→ **TASK DESCRIPTION**
Using the listing below, set down each line from the line containing "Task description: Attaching" through the line containing "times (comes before", both ends included, exactly and with nothing added.

→ **DATASET RECORDS**

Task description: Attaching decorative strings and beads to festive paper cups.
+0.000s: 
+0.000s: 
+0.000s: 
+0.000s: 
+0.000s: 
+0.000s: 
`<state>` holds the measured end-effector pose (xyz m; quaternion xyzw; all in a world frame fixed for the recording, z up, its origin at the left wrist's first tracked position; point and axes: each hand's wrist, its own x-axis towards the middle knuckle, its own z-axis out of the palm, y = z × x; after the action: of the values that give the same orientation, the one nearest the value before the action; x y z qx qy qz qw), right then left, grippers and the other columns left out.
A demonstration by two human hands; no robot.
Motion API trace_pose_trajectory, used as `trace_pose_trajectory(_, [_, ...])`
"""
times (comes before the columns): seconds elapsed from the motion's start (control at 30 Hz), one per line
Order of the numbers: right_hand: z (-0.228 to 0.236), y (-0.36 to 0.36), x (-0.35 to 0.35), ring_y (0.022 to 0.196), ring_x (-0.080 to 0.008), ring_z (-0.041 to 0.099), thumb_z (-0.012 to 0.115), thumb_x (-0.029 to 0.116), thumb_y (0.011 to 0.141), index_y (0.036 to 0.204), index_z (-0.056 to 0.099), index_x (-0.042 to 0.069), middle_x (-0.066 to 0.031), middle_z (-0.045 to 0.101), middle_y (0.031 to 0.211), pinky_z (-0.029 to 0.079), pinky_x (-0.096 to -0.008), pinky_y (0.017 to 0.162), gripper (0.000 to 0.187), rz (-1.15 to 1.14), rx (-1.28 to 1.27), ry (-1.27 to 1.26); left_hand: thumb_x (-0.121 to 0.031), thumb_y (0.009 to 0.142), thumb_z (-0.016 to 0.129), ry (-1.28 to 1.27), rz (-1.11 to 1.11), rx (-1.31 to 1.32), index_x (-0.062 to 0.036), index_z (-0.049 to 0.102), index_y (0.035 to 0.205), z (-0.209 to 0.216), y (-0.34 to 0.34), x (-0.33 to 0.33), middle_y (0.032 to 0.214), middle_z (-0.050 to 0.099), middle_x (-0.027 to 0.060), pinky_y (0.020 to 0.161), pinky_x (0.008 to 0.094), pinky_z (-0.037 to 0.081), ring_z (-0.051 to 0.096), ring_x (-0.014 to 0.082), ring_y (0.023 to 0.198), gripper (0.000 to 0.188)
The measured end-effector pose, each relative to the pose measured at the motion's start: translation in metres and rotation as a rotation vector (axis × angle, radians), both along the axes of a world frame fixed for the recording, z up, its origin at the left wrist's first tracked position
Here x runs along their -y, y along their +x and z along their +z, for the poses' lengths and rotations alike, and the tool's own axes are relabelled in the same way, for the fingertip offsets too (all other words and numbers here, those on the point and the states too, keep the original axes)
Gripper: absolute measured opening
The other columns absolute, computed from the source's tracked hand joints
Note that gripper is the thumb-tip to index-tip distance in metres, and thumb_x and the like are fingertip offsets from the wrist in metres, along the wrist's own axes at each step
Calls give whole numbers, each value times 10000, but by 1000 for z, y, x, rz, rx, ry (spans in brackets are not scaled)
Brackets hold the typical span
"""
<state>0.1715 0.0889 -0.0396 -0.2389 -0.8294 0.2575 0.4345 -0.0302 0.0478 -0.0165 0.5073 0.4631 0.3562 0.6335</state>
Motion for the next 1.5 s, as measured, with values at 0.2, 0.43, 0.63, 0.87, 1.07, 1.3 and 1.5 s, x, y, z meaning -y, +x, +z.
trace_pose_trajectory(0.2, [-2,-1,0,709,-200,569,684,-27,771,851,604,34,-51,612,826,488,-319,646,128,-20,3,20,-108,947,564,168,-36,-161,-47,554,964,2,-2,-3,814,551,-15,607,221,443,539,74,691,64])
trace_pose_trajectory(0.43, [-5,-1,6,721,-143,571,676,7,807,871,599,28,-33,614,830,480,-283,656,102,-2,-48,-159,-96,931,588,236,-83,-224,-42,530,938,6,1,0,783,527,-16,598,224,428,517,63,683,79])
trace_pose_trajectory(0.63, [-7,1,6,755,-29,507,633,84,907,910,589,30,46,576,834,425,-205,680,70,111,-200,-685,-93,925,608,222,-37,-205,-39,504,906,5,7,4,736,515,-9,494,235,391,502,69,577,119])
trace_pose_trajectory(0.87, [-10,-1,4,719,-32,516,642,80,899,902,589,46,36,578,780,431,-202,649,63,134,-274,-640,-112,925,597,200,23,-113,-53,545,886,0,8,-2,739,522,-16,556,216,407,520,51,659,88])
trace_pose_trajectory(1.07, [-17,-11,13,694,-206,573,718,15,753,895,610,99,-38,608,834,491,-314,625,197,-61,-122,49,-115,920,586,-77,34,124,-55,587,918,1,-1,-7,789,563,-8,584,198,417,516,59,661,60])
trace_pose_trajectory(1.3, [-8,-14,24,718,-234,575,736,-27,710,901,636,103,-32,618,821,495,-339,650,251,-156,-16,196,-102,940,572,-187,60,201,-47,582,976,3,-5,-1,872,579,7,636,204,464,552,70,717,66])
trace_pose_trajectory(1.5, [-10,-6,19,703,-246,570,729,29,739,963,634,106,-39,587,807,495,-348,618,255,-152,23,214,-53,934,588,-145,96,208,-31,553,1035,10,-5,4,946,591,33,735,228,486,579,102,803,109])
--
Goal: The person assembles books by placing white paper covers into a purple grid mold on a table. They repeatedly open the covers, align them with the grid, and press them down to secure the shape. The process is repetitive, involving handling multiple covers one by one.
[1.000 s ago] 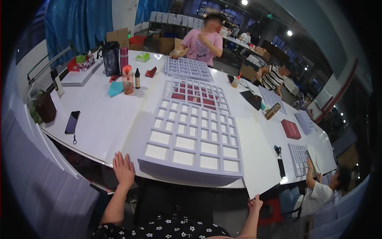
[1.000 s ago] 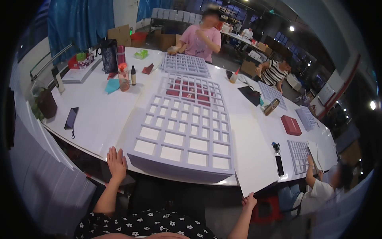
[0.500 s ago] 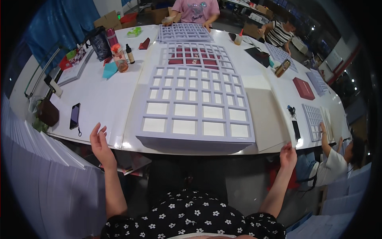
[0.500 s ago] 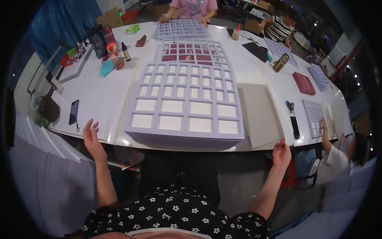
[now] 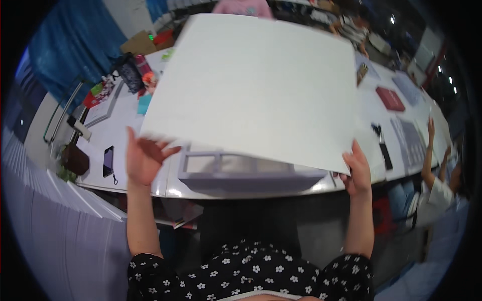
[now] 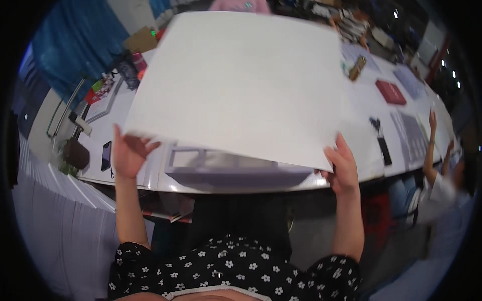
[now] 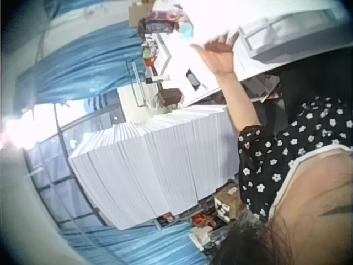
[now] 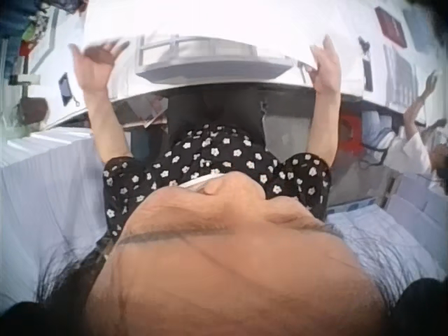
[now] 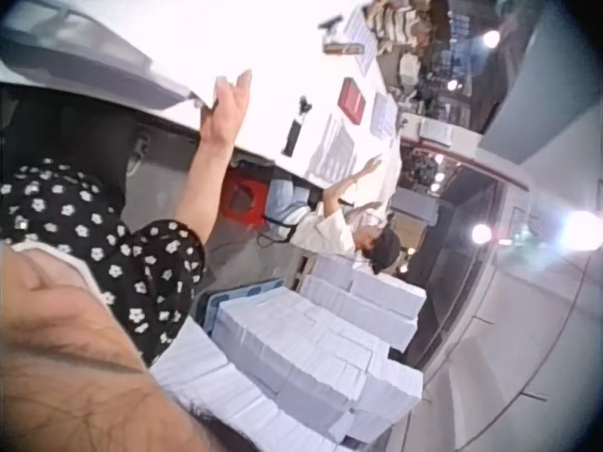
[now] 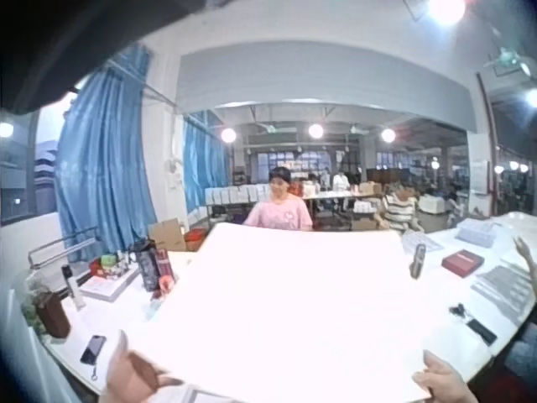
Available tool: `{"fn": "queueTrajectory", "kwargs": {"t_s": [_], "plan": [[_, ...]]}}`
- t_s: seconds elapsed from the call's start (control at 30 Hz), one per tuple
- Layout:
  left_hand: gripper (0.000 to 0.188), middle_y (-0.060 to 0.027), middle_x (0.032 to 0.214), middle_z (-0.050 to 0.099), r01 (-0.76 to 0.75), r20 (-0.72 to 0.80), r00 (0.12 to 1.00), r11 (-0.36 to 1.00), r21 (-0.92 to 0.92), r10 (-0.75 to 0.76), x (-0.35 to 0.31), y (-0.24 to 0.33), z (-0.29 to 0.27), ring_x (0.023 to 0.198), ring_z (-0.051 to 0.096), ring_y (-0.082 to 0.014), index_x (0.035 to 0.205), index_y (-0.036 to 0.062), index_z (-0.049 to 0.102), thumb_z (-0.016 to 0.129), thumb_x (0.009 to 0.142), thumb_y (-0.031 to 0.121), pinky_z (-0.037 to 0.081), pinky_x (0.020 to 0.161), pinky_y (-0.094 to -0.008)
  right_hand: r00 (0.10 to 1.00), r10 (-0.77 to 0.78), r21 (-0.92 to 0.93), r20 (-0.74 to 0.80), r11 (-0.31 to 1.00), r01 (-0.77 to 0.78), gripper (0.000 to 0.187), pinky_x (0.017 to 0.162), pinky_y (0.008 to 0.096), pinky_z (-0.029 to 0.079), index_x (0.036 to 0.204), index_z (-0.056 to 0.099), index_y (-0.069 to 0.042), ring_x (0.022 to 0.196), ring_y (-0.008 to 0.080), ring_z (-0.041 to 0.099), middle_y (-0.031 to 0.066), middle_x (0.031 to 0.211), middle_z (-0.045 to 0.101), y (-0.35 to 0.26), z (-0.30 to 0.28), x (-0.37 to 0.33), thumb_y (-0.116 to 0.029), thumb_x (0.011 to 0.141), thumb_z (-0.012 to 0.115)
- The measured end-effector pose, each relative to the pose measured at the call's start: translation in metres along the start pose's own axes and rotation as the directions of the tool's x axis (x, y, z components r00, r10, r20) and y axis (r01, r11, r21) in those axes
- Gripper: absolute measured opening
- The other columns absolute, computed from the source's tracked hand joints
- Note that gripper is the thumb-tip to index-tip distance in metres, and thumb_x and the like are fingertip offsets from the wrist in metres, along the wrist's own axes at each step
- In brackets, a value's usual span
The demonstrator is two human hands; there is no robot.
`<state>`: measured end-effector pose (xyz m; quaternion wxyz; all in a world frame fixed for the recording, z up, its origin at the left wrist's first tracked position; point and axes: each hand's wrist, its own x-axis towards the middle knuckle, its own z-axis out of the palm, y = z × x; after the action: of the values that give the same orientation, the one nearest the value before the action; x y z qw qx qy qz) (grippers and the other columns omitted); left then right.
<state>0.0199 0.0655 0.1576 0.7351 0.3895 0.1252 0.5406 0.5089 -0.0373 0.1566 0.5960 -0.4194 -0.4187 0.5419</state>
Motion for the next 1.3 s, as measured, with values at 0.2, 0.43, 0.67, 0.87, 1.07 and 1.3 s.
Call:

→ **EXERCISE RESPONSE**
Task description: Attaching decorative strings and beads to festive paper cups.
+0.000s: 
+0.000s: 
+0.000s: 
+0.000s: 
+0.000s: 
+0.000s: 
`<state>` holds the measured end-effector pose (xyz m; quaternion xyzw; all in a world frame fixed for the recording, z up, its origin at the left wrist's first tracked position; point and axes: each hand's wrist, its own x-axis towards the middle knuckle, its own z-axis out of the palm, y = z × x; after the action: of the values that give the same orientation, the one nearest the value before the action; x y z qx qy qz qw), right then left, grippers and the other columns left out.
A demonstration by two human hands; no robot.
Motion API trace_pose_trajectory, used as `trace_pose_trajectory(_, [_, ...])`
"""
times (comes before the columns): seconds elapsed from the motion's start (control at 30 Hz), one per line

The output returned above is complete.